| Task description |
The answer must consist of every line below that holds the word "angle".
Start of Records shown
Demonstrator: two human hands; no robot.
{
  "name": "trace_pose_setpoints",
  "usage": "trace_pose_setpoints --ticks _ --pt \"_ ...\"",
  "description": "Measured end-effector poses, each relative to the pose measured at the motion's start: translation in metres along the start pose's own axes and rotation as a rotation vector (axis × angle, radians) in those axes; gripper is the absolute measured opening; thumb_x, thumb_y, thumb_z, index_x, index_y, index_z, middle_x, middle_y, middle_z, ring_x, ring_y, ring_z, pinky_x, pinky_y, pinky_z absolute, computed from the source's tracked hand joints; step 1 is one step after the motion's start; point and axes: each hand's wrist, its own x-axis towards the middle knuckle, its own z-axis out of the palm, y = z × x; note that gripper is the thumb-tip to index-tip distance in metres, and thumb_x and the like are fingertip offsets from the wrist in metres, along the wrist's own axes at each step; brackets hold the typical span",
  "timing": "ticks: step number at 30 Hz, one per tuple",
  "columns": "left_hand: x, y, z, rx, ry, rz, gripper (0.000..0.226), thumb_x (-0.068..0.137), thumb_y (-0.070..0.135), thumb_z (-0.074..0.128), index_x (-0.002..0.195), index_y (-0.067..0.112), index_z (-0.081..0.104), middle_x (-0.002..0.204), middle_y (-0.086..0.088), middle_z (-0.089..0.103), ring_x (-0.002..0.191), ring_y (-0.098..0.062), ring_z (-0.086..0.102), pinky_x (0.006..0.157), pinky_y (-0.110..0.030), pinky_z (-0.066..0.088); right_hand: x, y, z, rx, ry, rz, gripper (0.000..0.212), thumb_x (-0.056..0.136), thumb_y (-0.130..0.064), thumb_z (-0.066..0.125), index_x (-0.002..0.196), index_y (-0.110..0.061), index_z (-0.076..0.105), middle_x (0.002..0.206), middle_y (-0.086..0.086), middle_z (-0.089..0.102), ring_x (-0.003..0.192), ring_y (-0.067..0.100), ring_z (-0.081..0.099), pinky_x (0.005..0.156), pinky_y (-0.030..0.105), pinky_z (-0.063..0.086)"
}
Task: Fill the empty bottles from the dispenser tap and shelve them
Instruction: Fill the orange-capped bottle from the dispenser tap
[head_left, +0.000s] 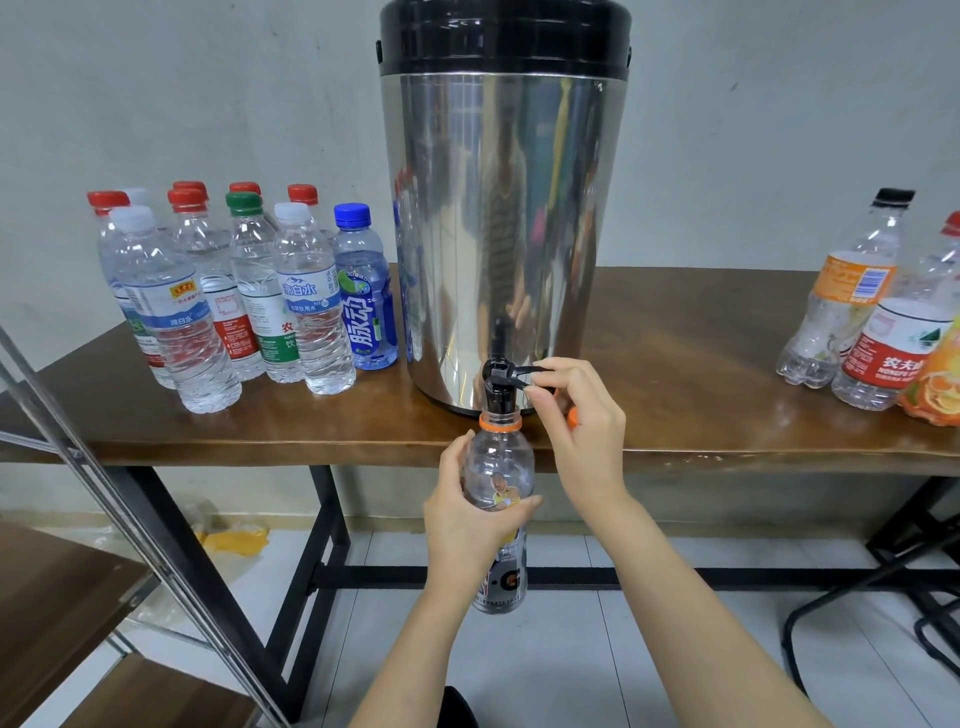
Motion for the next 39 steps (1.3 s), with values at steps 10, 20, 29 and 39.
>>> trace_pose_setpoints --ticks 10,20,29,39 --pt "0.0010 -0.0017 -0.0015 0.029 -0.017 0.007 0.090 0.058 0.030 0.094 0.134 0.036 0.046 0.119 0.023 0.060 0.109 0.006 0.057 0.085 -0.003 0.044 -0.0003 0.0005 0.0005 0.009 -0.006 0.013 0.026 0.094 -0.029 0.058 0.095 -0.005 0.069 0.108 0.000 0.065 0.078 0.001 0.055 0.073 0.011 0.042" --pt "0.0018 0.0000 -0.0024 0.022 -0.017 0.008 0.087 0.057 0.027 0.094 0.128 0.041 0.045 0.114 0.027 0.059 0.106 0.012 0.055 0.081 -0.003 0.044 -0.0007 0.0013 0.0005 0.009 -0.002 0.009 0.024 0.094 -0.027 0.058 0.095 -0.005 0.068 0.108 0.001 0.064 0.080 0.002 0.056 0.074 0.010 0.042" --pt "0.0026 -0.0013 -0.0025 0.036 -0.014 0.014 0.089 0.055 0.030 0.095 0.127 0.040 0.043 0.117 0.024 0.058 0.106 0.010 0.056 0.082 -0.004 0.045 -0.0007 0.0012 0.0010 0.007 0.000 0.005 0.024 0.094 -0.027 0.059 0.095 -0.005 0.068 0.107 0.001 0.064 0.081 0.003 0.056 0.074 0.010 0.042" --pt "0.0029 -0.0007 -0.0029 0.054 -0.013 0.004 0.088 0.055 0.031 0.095 0.119 0.043 0.037 0.120 0.019 0.056 0.107 0.005 0.056 0.079 -0.005 0.046 -0.0008 0.0011 0.0014 0.012 0.004 0.010 0.024 0.094 -0.026 0.059 0.094 -0.004 0.068 0.108 0.001 0.064 0.078 0.002 0.055 0.073 0.010 0.041"
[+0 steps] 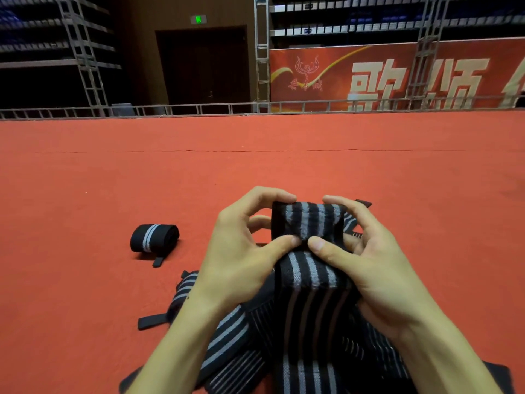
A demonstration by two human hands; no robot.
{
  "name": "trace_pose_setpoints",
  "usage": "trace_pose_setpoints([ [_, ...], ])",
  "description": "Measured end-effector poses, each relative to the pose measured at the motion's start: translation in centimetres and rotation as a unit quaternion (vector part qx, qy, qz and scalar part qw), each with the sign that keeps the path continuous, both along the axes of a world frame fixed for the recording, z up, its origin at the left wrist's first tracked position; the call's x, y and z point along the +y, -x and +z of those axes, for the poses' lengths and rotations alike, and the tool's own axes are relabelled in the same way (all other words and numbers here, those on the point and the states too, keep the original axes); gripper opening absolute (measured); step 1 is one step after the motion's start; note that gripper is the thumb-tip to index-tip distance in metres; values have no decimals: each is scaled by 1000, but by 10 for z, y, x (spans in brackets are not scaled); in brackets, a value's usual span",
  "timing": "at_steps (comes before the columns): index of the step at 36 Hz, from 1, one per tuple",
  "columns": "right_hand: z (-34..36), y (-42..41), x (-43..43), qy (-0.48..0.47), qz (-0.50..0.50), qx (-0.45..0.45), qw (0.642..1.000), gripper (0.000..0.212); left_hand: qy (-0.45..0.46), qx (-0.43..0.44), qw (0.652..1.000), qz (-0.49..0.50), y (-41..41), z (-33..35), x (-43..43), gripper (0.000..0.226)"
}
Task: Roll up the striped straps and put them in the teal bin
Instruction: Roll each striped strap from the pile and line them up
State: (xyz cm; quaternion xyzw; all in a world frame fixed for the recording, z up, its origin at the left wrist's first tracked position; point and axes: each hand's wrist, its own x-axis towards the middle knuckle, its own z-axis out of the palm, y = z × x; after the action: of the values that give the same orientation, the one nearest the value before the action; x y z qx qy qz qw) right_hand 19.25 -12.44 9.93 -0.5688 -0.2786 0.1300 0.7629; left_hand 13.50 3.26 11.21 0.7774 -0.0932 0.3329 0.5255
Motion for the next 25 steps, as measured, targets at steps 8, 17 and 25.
trace_pose_setpoints([
  [8, 0, 0, 2, -12, 38, 31, 999, 48, -32, -80, 996, 4, 2, -4, -5, 45],
  [17, -1, 0, 5, -44, 2, -13, 999, 21, -19, -51, 996, -71, 1, -5, 0, 43],
  [25, -3, 0, 2, -57, 30, -26, 998, 37, 14, 63, 997, -46, -3, -5, 2, 30],
])
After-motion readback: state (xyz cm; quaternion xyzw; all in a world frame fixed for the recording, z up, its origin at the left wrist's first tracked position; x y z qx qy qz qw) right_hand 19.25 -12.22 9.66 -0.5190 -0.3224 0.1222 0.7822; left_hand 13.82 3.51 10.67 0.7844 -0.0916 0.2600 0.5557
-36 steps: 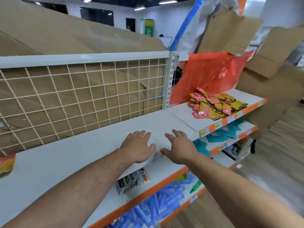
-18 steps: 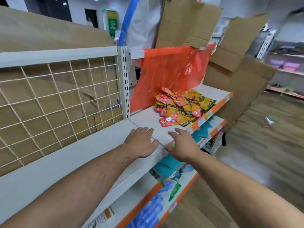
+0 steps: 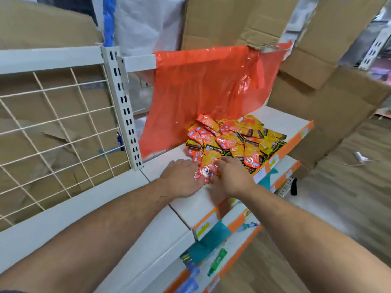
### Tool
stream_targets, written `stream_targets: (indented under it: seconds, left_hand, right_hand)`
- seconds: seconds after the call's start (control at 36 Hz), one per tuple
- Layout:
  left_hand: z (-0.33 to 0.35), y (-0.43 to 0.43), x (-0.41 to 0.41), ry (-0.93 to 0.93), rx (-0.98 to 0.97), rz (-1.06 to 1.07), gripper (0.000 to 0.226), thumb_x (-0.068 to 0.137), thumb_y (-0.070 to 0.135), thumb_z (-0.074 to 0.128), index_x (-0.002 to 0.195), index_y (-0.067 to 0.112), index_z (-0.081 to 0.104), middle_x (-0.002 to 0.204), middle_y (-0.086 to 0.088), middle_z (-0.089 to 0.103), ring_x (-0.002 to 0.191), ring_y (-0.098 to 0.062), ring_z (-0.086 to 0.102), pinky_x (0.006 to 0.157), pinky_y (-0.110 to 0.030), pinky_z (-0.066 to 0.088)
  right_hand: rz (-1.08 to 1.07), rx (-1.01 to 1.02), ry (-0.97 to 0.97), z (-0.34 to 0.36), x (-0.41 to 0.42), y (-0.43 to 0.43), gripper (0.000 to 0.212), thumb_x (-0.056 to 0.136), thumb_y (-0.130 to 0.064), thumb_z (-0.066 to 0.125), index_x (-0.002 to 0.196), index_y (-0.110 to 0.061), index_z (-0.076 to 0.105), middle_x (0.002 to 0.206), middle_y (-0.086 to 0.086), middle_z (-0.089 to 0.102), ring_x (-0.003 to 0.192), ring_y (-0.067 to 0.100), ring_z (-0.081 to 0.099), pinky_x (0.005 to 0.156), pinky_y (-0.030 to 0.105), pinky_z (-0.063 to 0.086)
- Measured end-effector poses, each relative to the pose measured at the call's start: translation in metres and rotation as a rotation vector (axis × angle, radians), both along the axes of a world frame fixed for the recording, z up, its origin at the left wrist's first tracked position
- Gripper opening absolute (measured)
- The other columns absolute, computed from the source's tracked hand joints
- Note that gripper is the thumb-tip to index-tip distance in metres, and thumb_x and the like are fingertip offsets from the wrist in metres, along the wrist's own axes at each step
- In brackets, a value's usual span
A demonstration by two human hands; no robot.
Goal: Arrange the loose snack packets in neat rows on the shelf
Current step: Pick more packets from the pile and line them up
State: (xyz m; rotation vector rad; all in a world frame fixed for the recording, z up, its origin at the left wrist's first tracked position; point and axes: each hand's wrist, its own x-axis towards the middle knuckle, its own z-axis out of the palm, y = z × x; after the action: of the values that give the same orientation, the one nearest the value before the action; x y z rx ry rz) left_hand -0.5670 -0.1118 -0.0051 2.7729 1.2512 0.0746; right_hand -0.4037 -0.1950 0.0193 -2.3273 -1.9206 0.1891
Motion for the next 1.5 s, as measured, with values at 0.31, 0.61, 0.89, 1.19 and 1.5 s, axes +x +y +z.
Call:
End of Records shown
| Solution to the exercise |
  "description": "Measured end-effector poses, each relative to the pose measured at the motion's start: translation in metres along the start pose's own axes and rotation as a rotation vector (axis × angle, radians) in those axes; gripper is the absolute measured opening; thumb_x, thumb_y, thumb_z, index_x, index_y, index_z, middle_x, middle_y, middle_z, ring_x, ring_y, ring_z, pinky_x, pinky_y, pinky_z absolute, computed from the source's tracked hand joints; step 1 is one step after the motion's start; point and axes: each hand's wrist, its own x-axis towards the middle knuckle, its own z-axis out of the palm, y = z × x; note that gripper is the thumb-tip to index-tip distance in metres, and thumb_x and the like are fingertip offsets from the wrist in metres, along the wrist's own axes at each step; brackets hold the typical span",
- Measured end-effector poses, each relative to the pose measured at the call's start: translation in metres and rotation as a rotation vector (axis × angle, radians), both along the axes of a world frame fixed for the recording, z up, its origin at the left wrist's first tracked position

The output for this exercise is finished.